Es bildet sich überhaupt der Sinn für die Wahrheit aus, sei sie bitter oder süß, komme sie vom Freund oder Feind, und der Hunger nach der Wahrheit, der in ehrlicher Treue nach Befriedigung strebt, um ein immer erleuchteterer Christ zu werden. Dieser Hunger ist, beiläufig gesagt, was ganz anderes als das Jagen nach was Neuem, bloß um Professor zu werden und nichts weiter! Vom Vater der Lügen und all seinen Propheten wendet man sich mit Abscheu ab und kriegt einen förmlichen Ekel ob allem Balgstreichen und sonstigem Kitzeln des Fleisches. Diese verschiedenen Richtungen treten auf das Klarste ins Leben hinaus, in allen Verhältnissen, in allen Ständen, in allen Altern. Es gibt auch Menschen, welche an jeder Wahrheit zweifeln, Mißtrauen haben gegen jeden ehrlichen Menschen, welche immer sagen: »Weiß nicht, kann sein, wird sein, ist möglich, weiß aber doch nicht«; so bei den klarsten Wahrheiten, welche man mit Pelzhandschuhen greifen könnte. Die gleichen Leute glauben den schlechtesten Leuten, freilich keine tausendjährige Wahrheit, sondern am liebsten die allerneusten und widersinnigsten Lügen, und lügen sie hundertmal im Tage, so glauben sie es hundertmal; waren sie hundertmal in einem Tage schon angeführt, sie ließen zum hundertundersten Male sich noch anführen, natürlich bei gehöriger Bearbeitung des Balges von einem dieser [273] kunstfertigen Gerber.
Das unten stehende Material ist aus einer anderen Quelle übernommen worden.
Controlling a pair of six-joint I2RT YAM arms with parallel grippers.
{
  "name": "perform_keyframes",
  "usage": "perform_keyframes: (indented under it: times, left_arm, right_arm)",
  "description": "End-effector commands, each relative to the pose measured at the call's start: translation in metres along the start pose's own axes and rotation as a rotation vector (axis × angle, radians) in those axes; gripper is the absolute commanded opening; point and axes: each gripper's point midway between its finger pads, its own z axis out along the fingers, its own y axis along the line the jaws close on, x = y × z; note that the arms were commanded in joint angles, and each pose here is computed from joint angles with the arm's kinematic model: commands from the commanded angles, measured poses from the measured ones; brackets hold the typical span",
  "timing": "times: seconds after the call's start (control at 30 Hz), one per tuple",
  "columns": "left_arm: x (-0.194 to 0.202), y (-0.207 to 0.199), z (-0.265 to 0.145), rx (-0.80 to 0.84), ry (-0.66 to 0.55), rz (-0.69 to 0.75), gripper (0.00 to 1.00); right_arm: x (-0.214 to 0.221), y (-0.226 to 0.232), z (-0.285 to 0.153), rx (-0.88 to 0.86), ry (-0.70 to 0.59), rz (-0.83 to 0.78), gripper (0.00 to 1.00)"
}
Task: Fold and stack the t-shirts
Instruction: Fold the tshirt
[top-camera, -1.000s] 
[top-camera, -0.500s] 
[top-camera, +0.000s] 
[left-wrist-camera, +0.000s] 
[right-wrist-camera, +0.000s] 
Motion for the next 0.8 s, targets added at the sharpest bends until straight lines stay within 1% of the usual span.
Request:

Je mehr das Fleisch im Preise steigt, desto mehr und häufiger tritt diese schauerliche Verkehrtheit zu Tage. Ein ehrlicher Mensch muß des Tages, es kann kein Mensch zählen wie oft, nach dem Kopfe greifen, um zu erfahren, ob er ihn noch habe, und stundenlang grübeln, ob er bei Verstand sei oder nicht, wenn er unter Menschenkindern sich befindet, welche auf dieser Kulturstufe sind: Musterreiter, Posthalter oder gar Schulmeister, Maurer- oder andere Gesellen.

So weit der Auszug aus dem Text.